The problem with the public cloud has always been physics. We like the idea of being able to access our data anytime anywhere, but the reality often falls short. It takes a lot of horsepower to get data from point A to point B – bandwidth, power, and time. You can always buy more bandwidth, and you can always buy more power. You can never buy more time.
The Cloud vs. Physics Problem
So if a customer would like to seamlessly migrate workloads between the data center and the public cloud, or between one public cloud and another public cloud, they find themselves facing the laws of physics. Of course they could replicate their entire data center up there, but that takes a long time. And once they are using the public cloud for anything that creates data, they may want to get that data back to their data center (or another provider) at some point. They again find themselves facing the laws of physics.
We do live in a time where it’s becoming much easier to migrate a compute workload from your data center to the public cloud, and from one public cloud to another public cloud. But if that workload creates a significant amount of data, moving that data around is a little bit harder.
What customers would like to be able to do is to use each public cloud for the things that it’s good at, and to seamlessly move data back and forth between the cloud in order to do that.
Cloud Use Cases for “Normal” Data Centers
The first workload that a lot of people migrate to the cloud was data protection. It makes so much sense to get a copy of your data stored off-site and far away from the disasters that might impact your company, and the costs of doing so have become much closer to numbers that many companies can afford. Another great use of the cloud is collaboration with multiple teams. If you’ve got an application that multiple teams need to access, having that application’s data in the public cloud makes a lot of sense, because it makes it much easier for others to access it.

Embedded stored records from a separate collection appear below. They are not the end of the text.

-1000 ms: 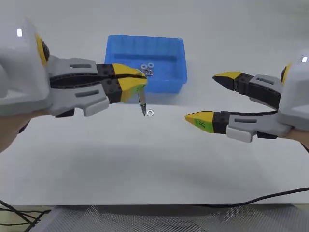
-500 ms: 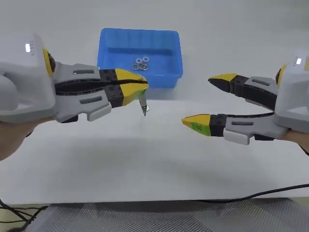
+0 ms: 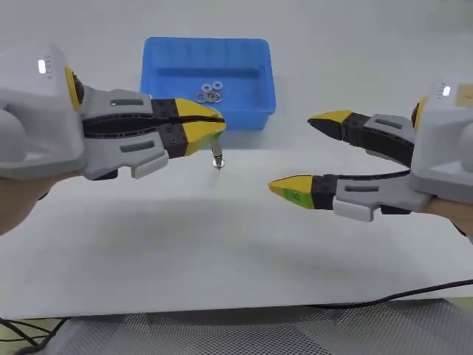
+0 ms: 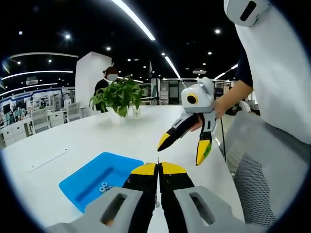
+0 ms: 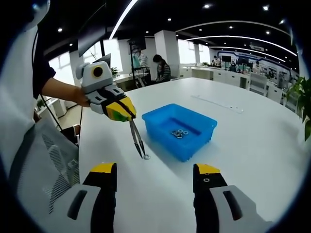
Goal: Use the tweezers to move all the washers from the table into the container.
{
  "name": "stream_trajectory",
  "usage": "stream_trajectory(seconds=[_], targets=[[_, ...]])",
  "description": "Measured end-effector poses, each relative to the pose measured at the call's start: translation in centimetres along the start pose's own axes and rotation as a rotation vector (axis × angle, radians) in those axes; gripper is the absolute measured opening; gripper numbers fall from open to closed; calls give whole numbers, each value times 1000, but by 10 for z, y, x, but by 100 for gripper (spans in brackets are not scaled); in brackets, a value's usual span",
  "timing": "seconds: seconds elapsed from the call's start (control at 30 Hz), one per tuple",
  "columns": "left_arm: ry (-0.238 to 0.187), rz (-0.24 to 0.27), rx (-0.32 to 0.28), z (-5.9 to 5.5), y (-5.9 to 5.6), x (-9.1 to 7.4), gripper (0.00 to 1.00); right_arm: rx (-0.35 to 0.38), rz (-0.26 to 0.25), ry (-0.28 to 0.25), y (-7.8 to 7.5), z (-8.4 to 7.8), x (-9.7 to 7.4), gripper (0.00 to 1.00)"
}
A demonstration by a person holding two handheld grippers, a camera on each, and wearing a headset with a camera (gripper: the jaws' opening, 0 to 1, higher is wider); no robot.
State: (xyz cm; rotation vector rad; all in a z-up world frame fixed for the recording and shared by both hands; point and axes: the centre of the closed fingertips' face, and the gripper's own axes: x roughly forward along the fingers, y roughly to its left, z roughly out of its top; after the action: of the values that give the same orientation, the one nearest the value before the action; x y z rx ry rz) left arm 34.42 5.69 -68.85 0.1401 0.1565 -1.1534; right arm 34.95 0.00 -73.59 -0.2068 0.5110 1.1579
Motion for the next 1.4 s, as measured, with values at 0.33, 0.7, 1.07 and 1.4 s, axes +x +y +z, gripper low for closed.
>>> stream_trajectory(seconds=[0.33, 0.7, 1.07, 1.4], targets=[[10, -19, 10, -5, 0, 3, 4, 7, -4, 8, -3, -3, -2, 64], [28, -23, 4, -9, 5, -3, 4, 6, 7, 1, 2, 1, 4, 63], [14, -22, -33, -9, 3, -1, 5, -6, 64, 13, 15, 6, 16, 56], [14, -29, -21, -6, -5, -1, 5, -88, 173, 25, 28, 14, 48, 39]])
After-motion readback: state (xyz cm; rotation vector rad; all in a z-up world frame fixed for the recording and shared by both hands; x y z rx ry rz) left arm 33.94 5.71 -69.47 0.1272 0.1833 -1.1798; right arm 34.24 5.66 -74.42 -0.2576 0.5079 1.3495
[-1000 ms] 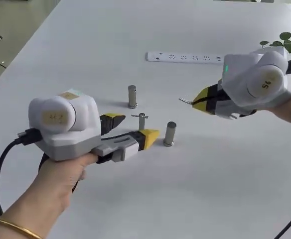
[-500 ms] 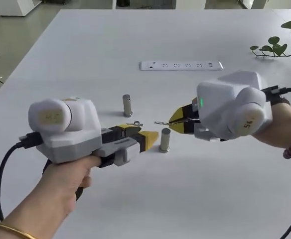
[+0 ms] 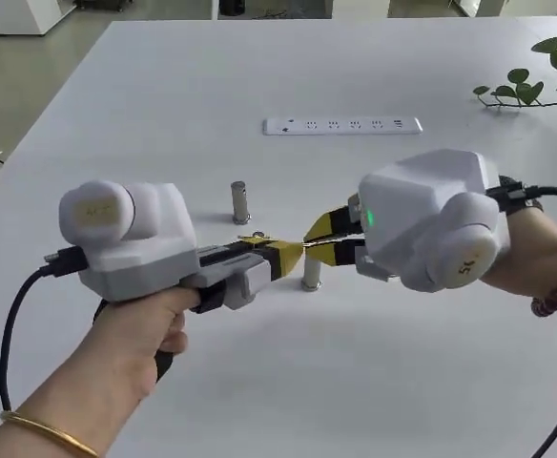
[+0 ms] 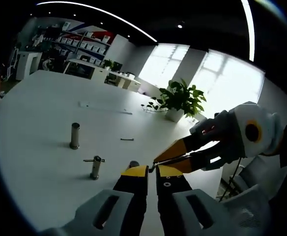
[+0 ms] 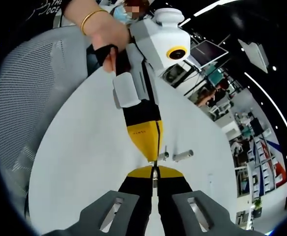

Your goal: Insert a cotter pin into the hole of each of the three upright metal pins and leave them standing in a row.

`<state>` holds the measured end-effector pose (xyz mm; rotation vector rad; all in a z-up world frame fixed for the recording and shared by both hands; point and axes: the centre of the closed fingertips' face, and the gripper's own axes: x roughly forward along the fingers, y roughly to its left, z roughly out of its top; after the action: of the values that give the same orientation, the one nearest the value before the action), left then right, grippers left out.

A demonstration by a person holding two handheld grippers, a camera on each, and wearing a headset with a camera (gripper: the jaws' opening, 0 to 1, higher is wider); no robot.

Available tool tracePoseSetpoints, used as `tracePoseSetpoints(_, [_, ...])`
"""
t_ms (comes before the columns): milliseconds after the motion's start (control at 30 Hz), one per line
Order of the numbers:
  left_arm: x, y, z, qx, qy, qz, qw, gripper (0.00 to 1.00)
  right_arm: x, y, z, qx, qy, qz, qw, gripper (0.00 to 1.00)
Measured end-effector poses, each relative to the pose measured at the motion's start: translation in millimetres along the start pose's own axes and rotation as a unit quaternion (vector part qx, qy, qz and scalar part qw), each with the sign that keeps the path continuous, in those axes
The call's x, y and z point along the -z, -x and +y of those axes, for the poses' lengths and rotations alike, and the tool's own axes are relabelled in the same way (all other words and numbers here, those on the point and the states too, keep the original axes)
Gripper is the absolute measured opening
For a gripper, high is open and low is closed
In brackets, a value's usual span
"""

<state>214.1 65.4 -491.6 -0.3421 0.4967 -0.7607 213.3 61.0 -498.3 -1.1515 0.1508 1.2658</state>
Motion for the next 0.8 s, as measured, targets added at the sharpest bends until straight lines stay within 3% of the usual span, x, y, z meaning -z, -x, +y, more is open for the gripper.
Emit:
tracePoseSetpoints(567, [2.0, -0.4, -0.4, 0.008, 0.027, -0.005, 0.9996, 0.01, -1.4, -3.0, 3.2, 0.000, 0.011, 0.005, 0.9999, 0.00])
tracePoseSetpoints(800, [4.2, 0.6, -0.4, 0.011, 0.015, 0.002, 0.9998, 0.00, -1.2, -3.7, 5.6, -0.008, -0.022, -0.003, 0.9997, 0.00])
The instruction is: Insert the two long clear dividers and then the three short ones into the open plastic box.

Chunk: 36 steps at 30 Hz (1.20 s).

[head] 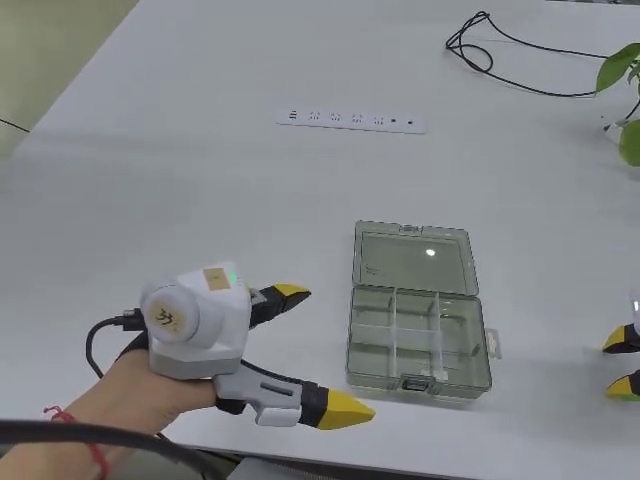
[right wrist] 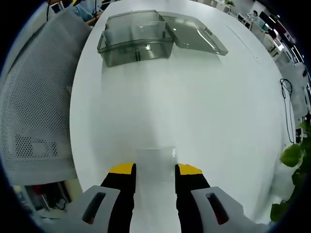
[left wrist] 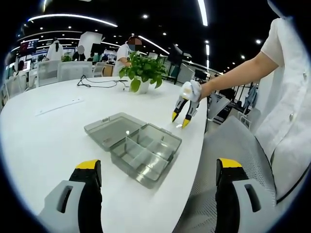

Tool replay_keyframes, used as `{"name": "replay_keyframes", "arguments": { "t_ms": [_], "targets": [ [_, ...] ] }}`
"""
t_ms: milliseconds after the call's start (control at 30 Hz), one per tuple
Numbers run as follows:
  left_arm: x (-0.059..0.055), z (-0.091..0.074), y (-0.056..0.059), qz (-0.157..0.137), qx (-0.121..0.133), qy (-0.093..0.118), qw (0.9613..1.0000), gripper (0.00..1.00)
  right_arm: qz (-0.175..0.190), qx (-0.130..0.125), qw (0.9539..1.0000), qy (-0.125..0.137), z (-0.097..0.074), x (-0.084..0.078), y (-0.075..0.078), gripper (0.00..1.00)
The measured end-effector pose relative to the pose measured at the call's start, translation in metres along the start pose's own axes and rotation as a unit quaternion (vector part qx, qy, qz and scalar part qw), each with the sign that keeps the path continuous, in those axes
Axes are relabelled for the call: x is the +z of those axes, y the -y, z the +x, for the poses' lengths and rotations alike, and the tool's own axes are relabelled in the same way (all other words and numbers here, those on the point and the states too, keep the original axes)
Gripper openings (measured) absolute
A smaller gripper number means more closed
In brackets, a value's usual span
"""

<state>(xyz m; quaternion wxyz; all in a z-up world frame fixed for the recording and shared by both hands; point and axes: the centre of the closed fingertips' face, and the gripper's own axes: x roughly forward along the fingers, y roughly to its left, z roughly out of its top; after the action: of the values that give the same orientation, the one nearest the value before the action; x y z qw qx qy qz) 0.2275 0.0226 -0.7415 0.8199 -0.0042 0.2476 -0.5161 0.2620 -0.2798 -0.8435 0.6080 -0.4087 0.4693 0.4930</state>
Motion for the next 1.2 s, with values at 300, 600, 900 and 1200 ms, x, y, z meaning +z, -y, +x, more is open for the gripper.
{"name": "replay_keyframes", "arguments": {
  "t_ms": [300,600,900,1200],
  "targets": [
    [0.007,-0.001,-0.001,-0.005,0.0,0.011,0.9999,1.0,-0.002,-0.019,0.9995,0.024,-0.016,0.015,0.001,0.33],
    [0.02,0.002,0.0,-0.014,-0.004,0.021,0.9997,0.98,-0.025,-0.041,0.9969,0.062,-0.042,0.052,-0.004,0.33],
    [0.042,0.011,0.002,-0.063,-0.013,0.044,0.997,0.89,-0.05,-0.078,0.9903,0.103,-0.072,0.095,-0.002,0.33],
    [0.065,0.023,0.013,-0.114,-0.038,0.067,0.9904,0.8,-0.077,-0.096,0.9836,0.131,-0.092,0.137,-0.01,0.33]
  ]
}}
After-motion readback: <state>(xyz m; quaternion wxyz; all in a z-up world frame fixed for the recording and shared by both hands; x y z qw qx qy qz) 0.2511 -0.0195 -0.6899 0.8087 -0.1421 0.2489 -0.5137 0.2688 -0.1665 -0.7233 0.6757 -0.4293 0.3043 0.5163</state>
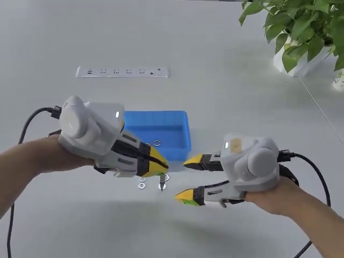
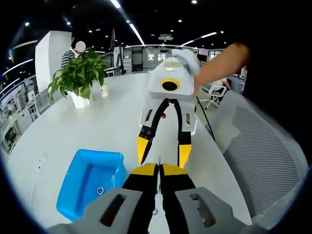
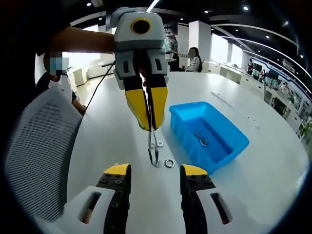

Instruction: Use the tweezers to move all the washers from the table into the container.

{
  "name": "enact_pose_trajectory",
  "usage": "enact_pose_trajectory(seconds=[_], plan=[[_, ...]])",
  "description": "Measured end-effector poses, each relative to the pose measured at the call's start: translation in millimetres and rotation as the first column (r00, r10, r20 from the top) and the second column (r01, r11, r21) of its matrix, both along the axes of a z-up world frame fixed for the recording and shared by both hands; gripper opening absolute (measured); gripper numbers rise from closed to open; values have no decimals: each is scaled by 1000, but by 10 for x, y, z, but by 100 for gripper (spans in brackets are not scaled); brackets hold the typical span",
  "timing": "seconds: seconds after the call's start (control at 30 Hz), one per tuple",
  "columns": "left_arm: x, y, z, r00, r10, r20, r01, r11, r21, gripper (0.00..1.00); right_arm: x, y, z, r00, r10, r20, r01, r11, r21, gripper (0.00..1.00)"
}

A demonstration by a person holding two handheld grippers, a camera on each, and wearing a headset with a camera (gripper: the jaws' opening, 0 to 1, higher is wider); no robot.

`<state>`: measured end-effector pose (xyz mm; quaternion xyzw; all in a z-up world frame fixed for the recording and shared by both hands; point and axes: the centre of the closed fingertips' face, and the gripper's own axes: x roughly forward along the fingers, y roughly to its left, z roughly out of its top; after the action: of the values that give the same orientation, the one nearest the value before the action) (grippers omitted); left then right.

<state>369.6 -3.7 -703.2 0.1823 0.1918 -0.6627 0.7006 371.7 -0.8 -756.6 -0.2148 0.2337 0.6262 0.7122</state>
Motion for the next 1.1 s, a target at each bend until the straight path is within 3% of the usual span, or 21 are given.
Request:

There are, of course, applications that occasionally need significant amounts of compute power to accomplish their goals. Those applications can really benefit from cloud bursting, where having those applications’ data stored in the cloud allows an administrator to turn on hundreds or thousands of VMs to process that data. Finally, archiving reference data to the cloud also makes a lot of sense. Move infrequently accessed data to the cloud and pay $.05 per month (or less) to keep it alive. These are all use cases for the cloud, and they all require significant data movement to make happen.
Introducing SwiftStack 5.0
What all of these use cases have in common is the need to get the data there reliably, and to sometimes bring it back. This requires reliable, bidirectional replication. This is exactly what SwiftStack Cloud Sync is now offering. The product is able to replicate to/from a SwiftStack storage system to/from Google Cloud or Amazon S3.
Bidirectional sync enables all of the use cases mentioned above. Data can easily synchronize to the public cloud so other users and applications can access it. If there is any data created in the cloud, it can be replicated back down to the data center so that each location is up-to-date. Data can also synchronize to the cloud for data protection purposes, and older, unused data can easily be synchronized to the appropriate cloud tier.
Customers wanting to seamlessly move data between the data center and the public cloud need a solid bidirectional synchronization tool with policy management. It appears SwiftStack has all the appropriate features to give customers the ability to do this. Data protection, archiving, and bidirectional data synchronization between the data center and multiple public clouds offers a lot of flexibility to many users.